Action item ->
Could you filter the records below down to the lines that include the word "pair"?

Input records ->
--
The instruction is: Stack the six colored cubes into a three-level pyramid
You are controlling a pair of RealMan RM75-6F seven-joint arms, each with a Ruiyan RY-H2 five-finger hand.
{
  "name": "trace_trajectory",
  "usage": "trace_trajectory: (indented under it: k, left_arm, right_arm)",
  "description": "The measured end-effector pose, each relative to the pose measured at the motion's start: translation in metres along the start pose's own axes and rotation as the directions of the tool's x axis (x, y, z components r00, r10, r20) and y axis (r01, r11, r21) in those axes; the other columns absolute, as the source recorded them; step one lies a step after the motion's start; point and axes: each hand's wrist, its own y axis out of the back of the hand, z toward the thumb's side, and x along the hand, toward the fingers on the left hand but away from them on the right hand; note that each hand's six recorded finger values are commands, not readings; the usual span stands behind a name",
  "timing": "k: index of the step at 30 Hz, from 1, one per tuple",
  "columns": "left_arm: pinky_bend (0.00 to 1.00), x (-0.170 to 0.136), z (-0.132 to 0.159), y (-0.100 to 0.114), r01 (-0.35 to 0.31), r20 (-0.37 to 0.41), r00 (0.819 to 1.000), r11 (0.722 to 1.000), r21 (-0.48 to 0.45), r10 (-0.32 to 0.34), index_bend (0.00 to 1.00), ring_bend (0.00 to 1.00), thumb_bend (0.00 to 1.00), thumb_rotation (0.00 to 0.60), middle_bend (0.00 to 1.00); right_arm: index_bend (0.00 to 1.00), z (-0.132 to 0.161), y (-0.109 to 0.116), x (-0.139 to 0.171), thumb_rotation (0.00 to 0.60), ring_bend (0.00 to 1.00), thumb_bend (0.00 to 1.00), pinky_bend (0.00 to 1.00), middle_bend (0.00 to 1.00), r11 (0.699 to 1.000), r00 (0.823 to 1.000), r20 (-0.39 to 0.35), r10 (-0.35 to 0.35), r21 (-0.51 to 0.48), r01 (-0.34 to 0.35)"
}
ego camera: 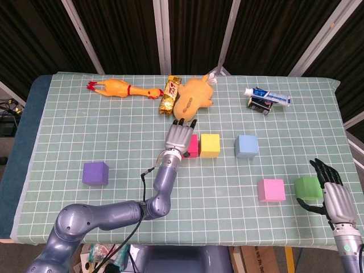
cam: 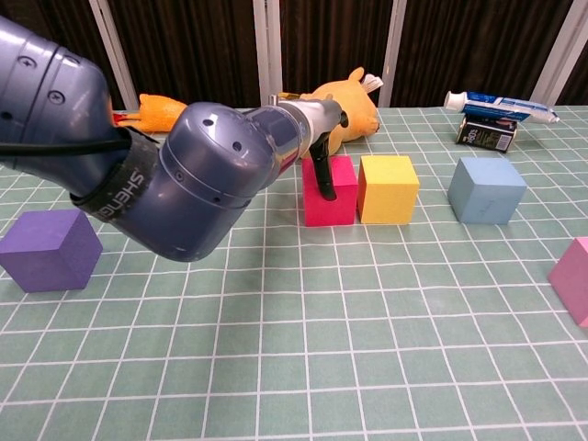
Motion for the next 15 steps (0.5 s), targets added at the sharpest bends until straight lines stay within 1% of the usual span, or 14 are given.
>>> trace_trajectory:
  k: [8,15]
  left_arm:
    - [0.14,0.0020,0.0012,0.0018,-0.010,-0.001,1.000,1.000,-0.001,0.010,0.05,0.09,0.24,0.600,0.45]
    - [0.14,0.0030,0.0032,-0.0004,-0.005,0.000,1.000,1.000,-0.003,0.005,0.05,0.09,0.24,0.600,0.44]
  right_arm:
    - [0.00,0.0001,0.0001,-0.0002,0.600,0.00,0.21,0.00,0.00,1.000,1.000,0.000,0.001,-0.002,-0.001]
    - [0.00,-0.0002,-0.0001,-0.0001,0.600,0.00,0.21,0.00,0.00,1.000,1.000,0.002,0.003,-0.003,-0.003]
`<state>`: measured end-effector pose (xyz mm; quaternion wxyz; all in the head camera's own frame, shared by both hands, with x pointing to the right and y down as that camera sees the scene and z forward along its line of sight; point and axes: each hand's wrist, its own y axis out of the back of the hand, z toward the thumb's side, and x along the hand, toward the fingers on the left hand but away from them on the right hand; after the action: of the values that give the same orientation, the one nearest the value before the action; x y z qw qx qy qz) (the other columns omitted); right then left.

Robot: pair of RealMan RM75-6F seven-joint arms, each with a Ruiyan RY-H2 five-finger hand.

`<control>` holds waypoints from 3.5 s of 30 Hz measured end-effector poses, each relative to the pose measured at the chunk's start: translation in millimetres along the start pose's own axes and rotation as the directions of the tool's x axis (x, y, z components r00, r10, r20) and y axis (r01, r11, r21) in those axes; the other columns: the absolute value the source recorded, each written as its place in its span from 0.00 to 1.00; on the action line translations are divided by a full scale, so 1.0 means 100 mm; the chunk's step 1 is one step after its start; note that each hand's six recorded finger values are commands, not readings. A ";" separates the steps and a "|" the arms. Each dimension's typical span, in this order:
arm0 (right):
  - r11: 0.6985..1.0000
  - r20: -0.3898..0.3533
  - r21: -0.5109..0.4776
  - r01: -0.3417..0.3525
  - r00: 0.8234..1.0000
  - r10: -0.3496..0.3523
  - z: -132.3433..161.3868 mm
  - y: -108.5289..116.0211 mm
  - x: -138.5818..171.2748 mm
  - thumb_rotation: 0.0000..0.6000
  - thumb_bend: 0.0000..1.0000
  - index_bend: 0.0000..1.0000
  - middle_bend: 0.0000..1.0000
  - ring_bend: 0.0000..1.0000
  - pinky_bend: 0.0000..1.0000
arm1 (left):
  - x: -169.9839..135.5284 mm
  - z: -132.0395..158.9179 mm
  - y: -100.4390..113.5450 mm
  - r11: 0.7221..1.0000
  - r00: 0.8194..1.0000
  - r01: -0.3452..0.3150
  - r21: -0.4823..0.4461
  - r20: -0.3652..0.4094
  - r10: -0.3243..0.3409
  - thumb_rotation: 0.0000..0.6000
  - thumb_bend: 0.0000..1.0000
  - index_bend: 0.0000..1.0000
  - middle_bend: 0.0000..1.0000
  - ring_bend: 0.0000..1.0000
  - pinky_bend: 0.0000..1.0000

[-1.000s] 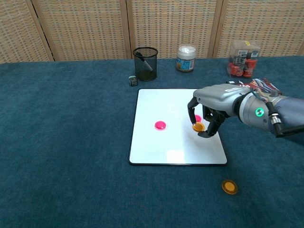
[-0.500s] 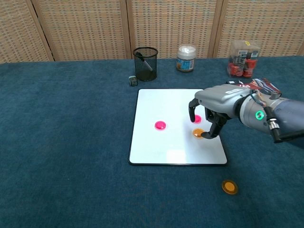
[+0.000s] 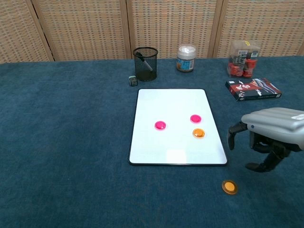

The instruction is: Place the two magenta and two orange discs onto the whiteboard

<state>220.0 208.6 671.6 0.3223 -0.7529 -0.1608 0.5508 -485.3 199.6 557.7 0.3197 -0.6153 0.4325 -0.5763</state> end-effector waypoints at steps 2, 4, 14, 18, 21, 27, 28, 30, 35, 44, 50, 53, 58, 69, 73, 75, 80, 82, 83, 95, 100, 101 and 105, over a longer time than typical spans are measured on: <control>1.000 -0.018 -0.009 -0.013 1.000 0.013 0.01 -0.07 0.06 1.00 0.36 0.37 0.94 0.98 1.00 | -0.01 0.01 -0.01 1.000 1.000 0.001 0.003 0.002 -0.001 1.00 0.00 0.00 0.00 0.00 0.00; 0.999 -0.041 -0.020 -0.026 0.999 0.025 0.03 -0.14 0.13 1.00 0.36 0.37 0.94 0.98 1.00 | -0.01 0.02 -0.01 1.000 1.000 0.001 0.006 0.002 -0.001 1.00 0.00 0.00 0.00 0.00 0.00; 0.997 -0.098 -0.045 -0.068 0.993 0.063 0.15 -0.38 0.18 1.00 0.36 0.37 0.94 0.98 1.00 | 0.00 0.02 -0.04 1.000 1.000 0.004 0.011 -0.002 -0.004 1.00 0.00 0.00 0.00 0.00 0.00; 0.997 -0.106 -0.049 -0.055 0.993 0.049 0.17 -0.41 0.16 1.00 0.36 0.37 0.94 0.98 1.00 | 0.00 0.01 -0.04 1.000 1.000 0.004 0.010 -0.003 -0.004 1.00 0.00 0.00 0.00 0.00 0.00; 0.998 -0.110 -0.041 -0.041 0.993 0.036 0.17 -0.42 0.14 1.00 0.36 0.37 0.94 0.98 1.00 | 0.01 0.01 -0.04 1.000 1.000 0.005 0.010 -0.005 -0.005 1.00 0.00 0.00 0.00 0.00 0.00; 0.999 -0.115 -0.030 -0.016 0.993 0.012 0.17 -0.43 0.11 1.00 0.36 0.37 0.94 0.98 1.00 | 0.01 0.01 -0.04 1.000 1.000 0.005 0.011 -0.004 -0.005 1.00 0.00 0.00 0.00 0.00 0.00; 0.999 -0.116 -0.029 -0.012 0.993 0.009 0.18 -0.43 0.11 1.00 0.36 0.37 0.94 0.98 1.00 | 0.01 0.01 -0.04 1.000 1.000 0.005 0.012 -0.004 -0.005 1.00 0.00 0.00 0.00 0.00 0.00; 1.000 -0.119 -0.025 -0.002 0.993 -0.001 0.18 -0.44 0.10 1.00 0.36 0.37 0.94 0.98 1.00 | 0.01 0.02 -0.04 1.000 1.000 0.006 0.012 -0.004 -0.006 1.00 0.00 0.00 0.00 0.00 0.00; 1.000 -0.123 -0.026 0.001 0.992 -0.004 0.19 -0.47 0.09 1.00 0.36 0.37 0.94 0.98 1.00 | 0.01 0.02 -0.04 1.000 1.000 0.005 0.012 -0.004 -0.004 1.00 0.00 0.00 0.00 0.00 0.00; 1.000 -0.133 -0.018 0.009 0.991 -0.011 0.22 -0.51 0.07 1.00 0.36 0.39 0.94 0.98 1.00 | 0.01 0.01 -0.03 1.000 1.000 0.002 0.010 -0.006 -0.002 1.00 0.00 0.00 0.00 0.00 0.00; 1.000 -0.132 -0.015 0.001 0.991 -0.003 0.22 -0.55 0.05 1.00 0.36 0.43 0.94 0.98 1.00 | 0.01 0.01 -0.04 1.000 1.000 0.003 0.011 -0.008 -0.003 1.00 0.00 0.00 0.00 0.00 0.00; 1.000 -0.129 -0.013 -0.002 0.992 0.000 0.21 -0.57 0.04 1.00 0.37 0.50 0.94 0.98 1.00 | 0.01 0.00 -0.03 1.000 1.000 0.002 0.010 -0.009 -0.002 1.00 0.00 0.00 0.00 0.00 0.00; 1.000 -0.123 -0.016 -0.002 0.992 0.000 0.19 -0.58 0.03 1.00 0.39 0.51 0.94 0.98 1.00 | 0.01 0.00 -0.03 1.000 1.000 0.004 0.010 -0.008 -0.003 1.00 0.00 0.00 0.00 0.00 0.00; 0.999 -0.143 -0.035 0.029 0.989 -0.034 0.26 -0.42 -0.01 1.00 0.39 0.52 0.94 0.98 1.00 | 0.01 0.01 -0.04 1.000 1.000 0.005 0.012 -0.008 -0.005 1.00 0.00 0.00 0.00 0.00 0.00; 0.997 -0.153 -0.035 0.071 0.985 -0.076 0.36 -0.18 -0.12 1.00 0.39 0.52 0.94 0.98 1.00 | 0.01 0.01 -0.04 1.000 1.000 0.004 0.013 -0.008 -0.003 1.00 0.00 0.00 0.00 0.00 0.00; 0.995 -0.151 -0.033 0.089 0.984 -0.093 0.41 -0.05 -0.20 1.00 0.39 0.52 0.94 0.98 1.00 | 0.01 0.01 -0.03 1.000 1.000 0.002 0.013 -0.009 -0.002 1.00 0.00 0.00 0.00 0.00 0.00; 0.993 -0.135 -0.031 0.110 0.984 -0.113 0.52 0.18 -0.39 1.00 0.39 0.52 0.94 0.98 1.00 | 0.02 0.00 -0.04 1.000 1.000 0.004 0.011 -0.011 -0.004 1.00 0.00 0.00 0.00 0.00 0.00; 0.993 -0.123 -0.040 0.108 0.986 -0.112 0.59 0.24 -0.48 1.00 0.39 0.52 0.94 0.98 1.00 | 0.03 -0.01 -0.04 1.000 1.000 0.005 0.011 -0.015 -0.004 1.00 0.00 0.00 0.00 0.00 0.00; 0.993 -0.117 -0.044 0.106 0.987 -0.111 0.62 0.27 -0.53 1.00 0.39 0.52 0.94 0.98 1.00 | 0.03 -0.02 -0.03 1.000 1.000 0.005 0.011 -0.017 -0.004 1.00 0.00 0.00 0.00 0.00 0.00; 0.999 -0.050 -0.017 0.035 0.998 -0.036 1.05 0.24 -1.09 1.00 0.39 0.52 0.94 0.98 1.00 | 0.09 -0.08 -0.04 1.000 0.999 0.019 -0.003 -0.039 -0.019 1.00 0.00 0.00 0.00 0.00 0.00; 0.999 -0.025 0.009 0.041 0.999 -0.041 1.06 0.25 -1.18 1.00 0.39 0.52 0.94 0.98 1.00 | 0.11 -0.09 -0.05 1.000 0.999 0.024 -0.005 -0.042 -0.024 1.00 0.00 0.00 0.00 0.00 0.00; 0.999 -0.021 0.012 0.041 0.999 -0.041 1.06 0.25 -1.19 1.00 0.39 0.52 0.94 0.98 1.00 | 0.11 -0.09 -0.05 1.000 0.999 0.024 -0.005 -0.043 -0.024 1.00 0.00 0.00 0.00 0.00 0.00; 0.999 -0.002 0.023 0.040 0.999 -0.040 1.02 0.25 -1.22 1.00 0.39 0.52 0.94 0.98 1.00 | 0.11 -0.10 -0.04 1.000 0.999 0.025 -0.007 -0.045 -0.025 1.00 0.00 0.00 0.00 0.00 0.00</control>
<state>80.0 148.8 724.2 0.3423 -0.7463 -0.1692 0.5453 -494.8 192.6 567.7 0.3006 -0.6086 0.4339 -0.5924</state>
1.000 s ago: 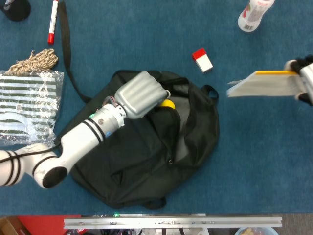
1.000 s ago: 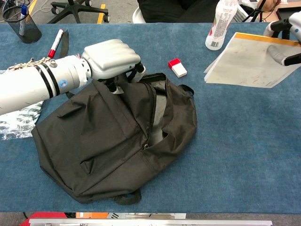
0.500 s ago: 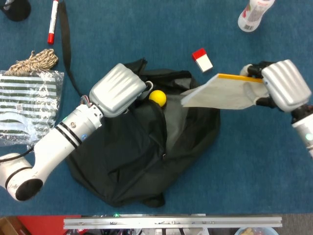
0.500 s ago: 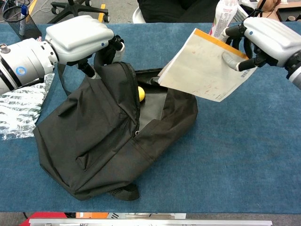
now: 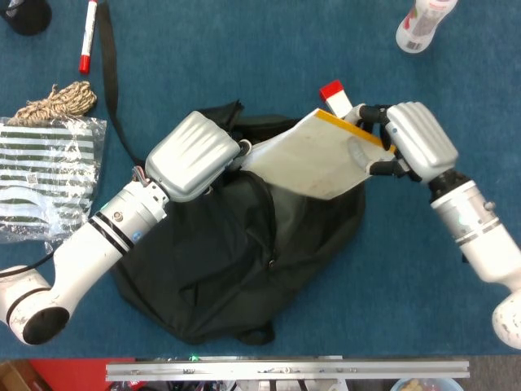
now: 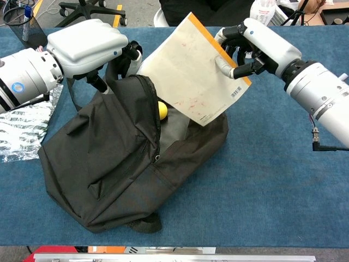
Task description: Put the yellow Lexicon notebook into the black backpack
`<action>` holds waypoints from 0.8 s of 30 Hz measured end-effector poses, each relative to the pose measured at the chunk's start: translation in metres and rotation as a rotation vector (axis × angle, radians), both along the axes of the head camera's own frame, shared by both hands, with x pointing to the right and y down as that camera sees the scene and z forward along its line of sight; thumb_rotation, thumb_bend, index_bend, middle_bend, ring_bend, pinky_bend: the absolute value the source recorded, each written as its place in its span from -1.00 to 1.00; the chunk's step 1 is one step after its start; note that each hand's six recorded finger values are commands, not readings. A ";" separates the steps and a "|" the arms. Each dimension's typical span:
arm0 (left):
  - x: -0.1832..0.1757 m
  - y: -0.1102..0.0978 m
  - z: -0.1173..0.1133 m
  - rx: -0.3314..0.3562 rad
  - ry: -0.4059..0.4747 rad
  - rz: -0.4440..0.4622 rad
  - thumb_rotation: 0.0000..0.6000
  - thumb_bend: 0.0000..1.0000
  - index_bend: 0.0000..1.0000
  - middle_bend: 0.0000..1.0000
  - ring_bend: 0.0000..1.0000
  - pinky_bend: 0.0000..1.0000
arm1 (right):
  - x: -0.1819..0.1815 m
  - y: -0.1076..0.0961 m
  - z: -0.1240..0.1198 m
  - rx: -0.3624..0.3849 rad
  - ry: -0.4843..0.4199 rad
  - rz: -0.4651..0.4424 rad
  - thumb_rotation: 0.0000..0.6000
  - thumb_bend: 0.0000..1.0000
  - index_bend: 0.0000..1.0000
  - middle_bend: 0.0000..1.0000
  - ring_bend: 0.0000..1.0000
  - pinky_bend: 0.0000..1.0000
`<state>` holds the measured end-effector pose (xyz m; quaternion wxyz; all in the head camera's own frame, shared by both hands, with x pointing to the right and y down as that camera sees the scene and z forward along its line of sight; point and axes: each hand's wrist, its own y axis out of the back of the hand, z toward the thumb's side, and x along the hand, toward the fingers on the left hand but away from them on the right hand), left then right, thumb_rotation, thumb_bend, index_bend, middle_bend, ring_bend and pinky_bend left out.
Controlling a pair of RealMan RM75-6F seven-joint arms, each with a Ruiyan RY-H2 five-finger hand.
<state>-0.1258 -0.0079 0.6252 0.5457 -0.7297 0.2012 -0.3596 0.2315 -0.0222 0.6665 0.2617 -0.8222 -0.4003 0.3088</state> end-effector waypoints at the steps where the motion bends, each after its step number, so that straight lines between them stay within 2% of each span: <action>1: 0.000 0.000 0.000 0.000 0.000 -0.001 1.00 -0.45 0.10 0.13 0.16 0.37 | -0.002 0.001 0.001 -0.014 -0.014 0.007 1.00 -0.12 0.69 0.33 0.13 0.37; 9: 0.000 0.001 -0.001 0.005 0.002 -0.007 1.00 -0.45 0.09 0.13 0.15 0.37 | -0.016 0.005 0.008 -0.110 -0.128 0.088 1.00 -0.12 0.69 0.33 0.14 0.39; 24: -0.005 -0.001 -0.004 0.034 0.006 -0.039 1.00 -0.45 0.08 0.13 0.15 0.37 | 0.009 0.021 0.048 -0.296 -0.094 0.247 1.00 -0.12 0.69 0.33 0.15 0.39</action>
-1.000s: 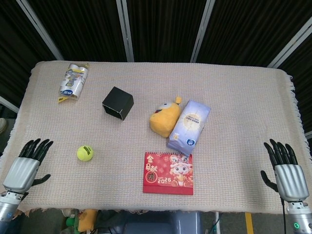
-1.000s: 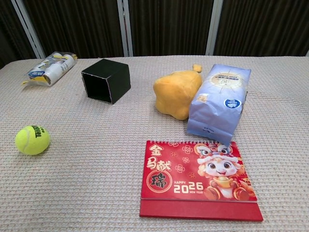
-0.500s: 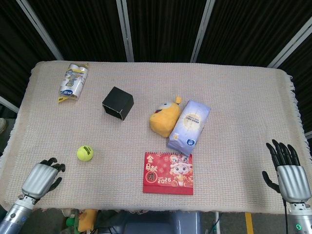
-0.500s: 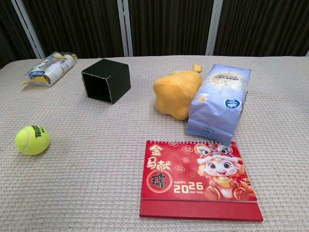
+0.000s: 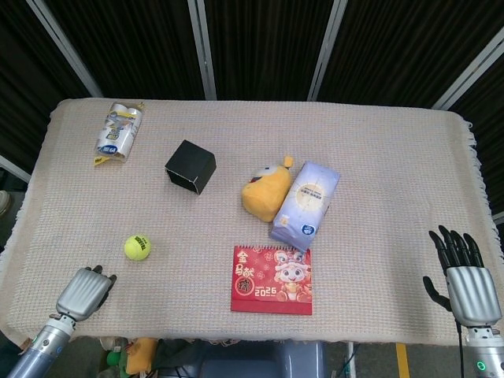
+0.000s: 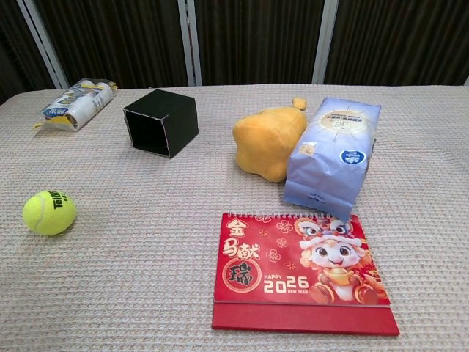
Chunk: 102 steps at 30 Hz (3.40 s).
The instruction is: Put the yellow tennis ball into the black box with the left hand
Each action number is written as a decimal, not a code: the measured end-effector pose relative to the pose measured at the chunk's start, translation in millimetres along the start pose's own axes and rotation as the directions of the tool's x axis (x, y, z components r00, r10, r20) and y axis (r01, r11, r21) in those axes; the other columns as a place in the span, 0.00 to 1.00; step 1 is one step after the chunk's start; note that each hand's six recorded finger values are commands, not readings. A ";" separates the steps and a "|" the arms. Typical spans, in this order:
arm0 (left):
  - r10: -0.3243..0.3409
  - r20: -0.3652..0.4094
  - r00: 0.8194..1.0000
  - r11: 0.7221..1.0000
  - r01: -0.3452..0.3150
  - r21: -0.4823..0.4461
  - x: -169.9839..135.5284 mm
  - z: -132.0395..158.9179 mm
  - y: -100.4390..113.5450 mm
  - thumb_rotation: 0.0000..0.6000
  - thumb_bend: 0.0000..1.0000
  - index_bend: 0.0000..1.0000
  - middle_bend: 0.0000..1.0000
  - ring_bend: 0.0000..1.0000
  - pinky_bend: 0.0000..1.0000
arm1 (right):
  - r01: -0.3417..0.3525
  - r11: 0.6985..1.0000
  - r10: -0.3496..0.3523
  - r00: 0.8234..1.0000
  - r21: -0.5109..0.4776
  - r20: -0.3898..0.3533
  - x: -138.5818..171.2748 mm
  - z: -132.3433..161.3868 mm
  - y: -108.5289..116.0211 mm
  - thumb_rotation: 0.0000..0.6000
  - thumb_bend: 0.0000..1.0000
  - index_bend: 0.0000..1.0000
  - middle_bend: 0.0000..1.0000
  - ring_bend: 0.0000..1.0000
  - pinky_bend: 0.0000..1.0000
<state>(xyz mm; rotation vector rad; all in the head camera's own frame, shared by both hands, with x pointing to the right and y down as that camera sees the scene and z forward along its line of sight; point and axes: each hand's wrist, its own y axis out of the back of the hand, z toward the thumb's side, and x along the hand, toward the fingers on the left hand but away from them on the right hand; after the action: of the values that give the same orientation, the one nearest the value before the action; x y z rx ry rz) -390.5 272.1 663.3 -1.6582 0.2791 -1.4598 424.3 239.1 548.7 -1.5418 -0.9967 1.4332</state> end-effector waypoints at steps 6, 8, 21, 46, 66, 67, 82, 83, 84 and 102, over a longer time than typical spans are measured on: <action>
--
Exercise result ->
You are controlling a pair of RealMan RM75-6F seven-joint arms, each with a Ruiyan RY-H2 five-finger hand.
Robot: pair of RealMan RM75-6F seven-joint arms, each with a Ruiyan RY-H2 five-finger hand.
Controlling a pair of RealMan RM75-6F seven-joint arms, each with a Ruiyan RY-H2 five-finger hand.

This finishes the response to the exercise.